**Action item:** Once the line with "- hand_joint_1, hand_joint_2" is found in the data, output it and each following line exactly, up to and including the line with "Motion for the", and nothing before or after.
━━━━━ Given information
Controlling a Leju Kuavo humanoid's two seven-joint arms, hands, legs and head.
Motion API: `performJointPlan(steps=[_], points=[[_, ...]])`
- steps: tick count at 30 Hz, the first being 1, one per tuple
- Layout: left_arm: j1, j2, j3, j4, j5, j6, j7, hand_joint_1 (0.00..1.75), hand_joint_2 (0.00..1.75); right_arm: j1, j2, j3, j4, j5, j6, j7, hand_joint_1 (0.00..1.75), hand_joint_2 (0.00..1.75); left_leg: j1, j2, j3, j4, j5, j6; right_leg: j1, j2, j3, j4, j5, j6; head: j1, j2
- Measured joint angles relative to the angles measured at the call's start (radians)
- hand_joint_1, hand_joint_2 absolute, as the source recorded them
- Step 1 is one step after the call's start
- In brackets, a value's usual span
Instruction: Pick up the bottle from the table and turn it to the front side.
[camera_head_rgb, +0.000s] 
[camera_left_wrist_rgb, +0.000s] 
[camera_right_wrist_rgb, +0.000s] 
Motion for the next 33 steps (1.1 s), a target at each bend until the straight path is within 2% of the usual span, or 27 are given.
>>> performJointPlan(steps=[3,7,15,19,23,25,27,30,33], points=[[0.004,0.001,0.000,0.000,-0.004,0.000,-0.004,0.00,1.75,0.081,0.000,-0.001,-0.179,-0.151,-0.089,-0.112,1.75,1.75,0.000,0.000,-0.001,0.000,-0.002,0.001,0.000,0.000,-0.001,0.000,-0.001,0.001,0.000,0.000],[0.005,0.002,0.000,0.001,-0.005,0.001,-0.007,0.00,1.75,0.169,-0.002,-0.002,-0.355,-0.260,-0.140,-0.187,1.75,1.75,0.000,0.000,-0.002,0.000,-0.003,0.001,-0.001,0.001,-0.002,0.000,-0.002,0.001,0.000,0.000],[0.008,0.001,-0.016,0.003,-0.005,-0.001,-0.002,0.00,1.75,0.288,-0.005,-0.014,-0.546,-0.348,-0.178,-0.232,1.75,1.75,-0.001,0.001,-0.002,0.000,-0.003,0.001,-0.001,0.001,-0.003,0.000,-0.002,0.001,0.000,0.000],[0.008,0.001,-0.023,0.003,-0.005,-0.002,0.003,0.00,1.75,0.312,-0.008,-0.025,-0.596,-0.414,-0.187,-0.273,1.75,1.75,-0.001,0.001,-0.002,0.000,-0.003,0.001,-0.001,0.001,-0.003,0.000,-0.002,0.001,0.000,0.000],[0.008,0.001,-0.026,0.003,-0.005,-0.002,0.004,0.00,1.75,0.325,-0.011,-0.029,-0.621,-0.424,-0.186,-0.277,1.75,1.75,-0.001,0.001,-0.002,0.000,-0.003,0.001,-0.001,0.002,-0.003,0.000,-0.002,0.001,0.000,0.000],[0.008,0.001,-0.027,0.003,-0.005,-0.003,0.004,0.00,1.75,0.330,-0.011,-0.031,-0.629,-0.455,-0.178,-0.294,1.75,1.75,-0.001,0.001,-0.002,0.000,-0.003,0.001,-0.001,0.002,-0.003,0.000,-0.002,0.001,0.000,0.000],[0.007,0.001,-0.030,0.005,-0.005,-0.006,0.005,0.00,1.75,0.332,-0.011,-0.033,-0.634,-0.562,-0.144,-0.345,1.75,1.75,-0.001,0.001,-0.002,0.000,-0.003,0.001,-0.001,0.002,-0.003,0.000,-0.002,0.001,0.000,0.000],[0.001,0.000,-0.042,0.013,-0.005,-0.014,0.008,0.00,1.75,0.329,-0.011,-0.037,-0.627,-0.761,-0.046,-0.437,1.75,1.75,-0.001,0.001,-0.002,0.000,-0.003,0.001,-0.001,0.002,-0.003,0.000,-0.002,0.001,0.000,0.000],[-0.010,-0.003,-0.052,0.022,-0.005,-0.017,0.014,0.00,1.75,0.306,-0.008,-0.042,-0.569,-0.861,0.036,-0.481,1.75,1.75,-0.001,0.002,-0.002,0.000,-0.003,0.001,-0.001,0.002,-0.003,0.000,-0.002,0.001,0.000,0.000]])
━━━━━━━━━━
**Output for this task:**
- hand_joint_1, hand_joint_2 absolute, as the source recorded them
- Step 1 is one step after the call's start
- In brackets, a value's usual span
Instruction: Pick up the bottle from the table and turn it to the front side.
[camera_head_rgb, +0.000s] 
[camera_left_wrist_rgb, +0.000s] 
[camera_right_wrist_rgb, +0.000s] 
Motion for the next 33 steps (1.1 s), a target at each bend until the straight path is within 2% of the usual span, or 27 are given.

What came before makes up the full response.